Background and Objective. To describe our experience with the use of anifrolumab (AFM) in a small single-center cohort of patients (pts) with systemic lupus erythematosus (SLE), with particular focus on the management of refractory manifestations. SLE is a systemic autoimmune disease that can affect virtually any organ or system. Refractory manifestations represent an unmet need in disease management, as they are associated with higher glucocorticoid (GC) exposure, increased risk of cumulative organ damage, and reduced quality of life (QoL). Type I interferons (IFN-I) play a key role in antiviral defense; however, in SLE patients, IFN-I signaling pathways are upregulated both in genetic predisposition and in epigenetic changes characteristic of the disease, contributing to disease onset and activity. Several clinical and laboratory features of SLE—including lymphopenia—are associated with the overexpression of IFN-I–regulated genes, providing a strong rationale for targeting this pathway. Anifrolumab, a monoclonal antibody that inhibits the type I interferon receptor, offers new therapeutic perspectives in this setting.

Materials and Methods. We report on 5 female SLE patients aged 35–64 years, followed from September 2024 to the present. Four pts presented with cutaneous involvement: acute cutaneous lupus (n=2), subacute cutaneous lupus (SCLE)(n=1), and discoid lupus with scarring alopecia (DLE) (n=1). One pt exhibited predominant constitutional (persistent remittent fever up to 39.5°C for ~1 year, fatigue) and hematologic involvement (leukopenia–lymphopenia). These manifestations prompted initiation of AFM therapy. Previous manifestations (currently in remission) included articular (3 pts), serosal (pleural effusion, 1 pt), and renal involvement (class III glomerulonephritis, 1 pt). At the time of our observation, pts (previously followed in other Centers) were receiving hydroxychloroquine (except the pt with constitutional/hematologic involvement, due to intolerance) and GCs (except the pt with DLE, who had discontinued GCs due to lack of efficacy on cutaneous disease). Three of the five pts had a remote history of traditional immunosuppressant use. Anti-dsDNA antibodies were present in 3 pts, and C4 was reduced in 4 pts.

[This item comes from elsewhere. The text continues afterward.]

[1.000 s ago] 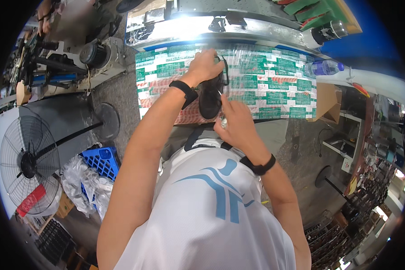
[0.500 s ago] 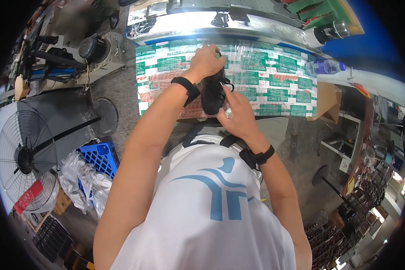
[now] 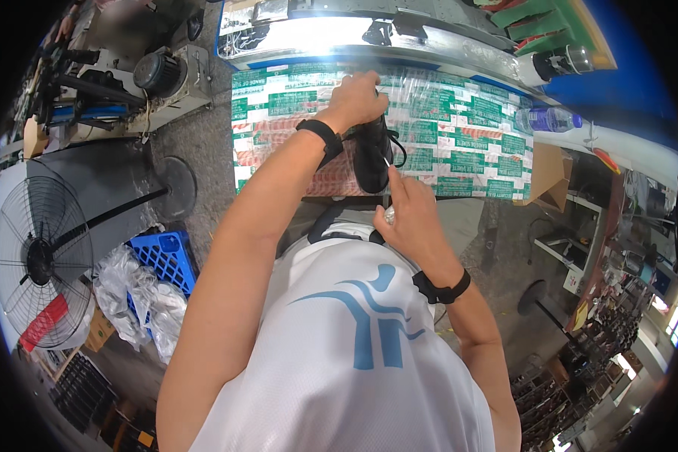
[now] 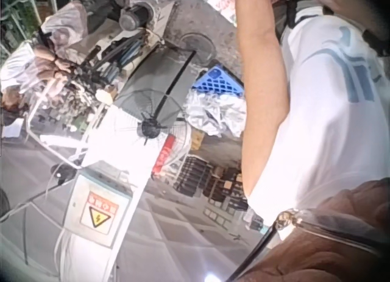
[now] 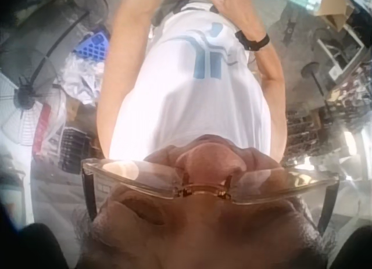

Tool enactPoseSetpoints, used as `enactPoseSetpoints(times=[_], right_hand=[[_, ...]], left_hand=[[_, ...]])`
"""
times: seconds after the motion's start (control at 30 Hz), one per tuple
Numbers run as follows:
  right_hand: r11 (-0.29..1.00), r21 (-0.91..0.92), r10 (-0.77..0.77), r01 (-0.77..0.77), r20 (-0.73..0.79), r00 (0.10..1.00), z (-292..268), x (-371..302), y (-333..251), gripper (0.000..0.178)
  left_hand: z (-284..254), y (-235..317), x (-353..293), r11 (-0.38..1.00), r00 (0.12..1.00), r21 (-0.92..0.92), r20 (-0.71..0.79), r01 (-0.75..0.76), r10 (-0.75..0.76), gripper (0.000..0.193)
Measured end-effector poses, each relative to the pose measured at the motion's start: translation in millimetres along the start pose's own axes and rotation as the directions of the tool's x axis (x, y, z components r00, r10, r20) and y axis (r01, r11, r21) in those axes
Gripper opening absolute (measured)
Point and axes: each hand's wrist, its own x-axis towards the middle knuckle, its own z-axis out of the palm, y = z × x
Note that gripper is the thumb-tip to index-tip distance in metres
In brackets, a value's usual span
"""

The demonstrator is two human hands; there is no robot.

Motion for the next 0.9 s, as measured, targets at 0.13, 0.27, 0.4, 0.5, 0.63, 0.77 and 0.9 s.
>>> enactPoseSetpoints(times=[0.13, 0.27, 0.4, 0.5, 0.63, 0.77, 0.9], right_hand=[[0.999, -0.015, -0.031, 0.031, -0.031, 0.999, 3, 6, 1, 0.079], [0.994, -0.029, -0.106, 0.103, -0.127, 0.986, 18, 27, 15, 0.083], [0.998, 0.018, -0.059, 0.060, -0.051, 0.997, 27, 21, 23, 0.084], [0.990, 0.107, -0.081, 0.091, -0.088, 0.993, 31, 24, 21, 0.079], [0.975, 0.223, 0.010, -0.002, -0.034, 0.999, 27, 31, 13, 0.075], [0.961, 0.276, -0.009, 0.013, -0.014, 1.000, 32, 39, -8, 0.071], [0.942, 0.336, -0.038, 0.020, 0.046, 0.998, 17, 27, 3, 0.071]], left_hand=[[-2, 4, -3, 1.000, 1.000, 0.006, -0.011, 0.009, -0.009, 0.052], [-6, 7, -8, 1.000, 1.000, -0.004, 0.013, 0.023, -0.023, 0.049], [-1, 10, -13, 0.998, 0.999, -0.049, -0.004, 0.040, -0.040, 0.044], [-4, 10, -13, 0.998, 0.999, -0.040, -0.014, 0.038, -0.038, 0.045], [-1, 10, -11, 0.999, 0.998, 0.008, -0.038, 0.045, -0.045, 0.046], [-3, 13, -12, 0.999, 0.999, -0.011, -0.005, 0.041, -0.041, 0.046], [-8, 9, -4, 0.999, 0.999, 0.034, 0.038, 0.037, -0.039, 0.058]])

Results. Treatment with AFM led to improvement in all cutaneous manifestations, with complete remission in two cases, after only a few months of therapy. A marked clinical benefit was also observed in the DLE case, a notoriously refractory manifestation (CLASI score improved from 17 [T0] to 8 [T5]). The pt with persistent fever and leukopenia–lymphopenia—also typically refractory—experienced rapid resolution of symptoms and improvement in fatigue (SLEDAI decreased from 6 [T0] to 2 [T2]). All pts were able to taper GCs, with complete withdrawal achieved in two pts with cutaneous disease.

Conclusions. Our findings confirm the efficacy of AFM, as previously demonstrated in clinical trials, across selected SLE disease domains. They highlight the potential to extend precision medicine principles to SLE management and to consider AFM as a valuable therapeutic option for difficult-to-treat manifestations.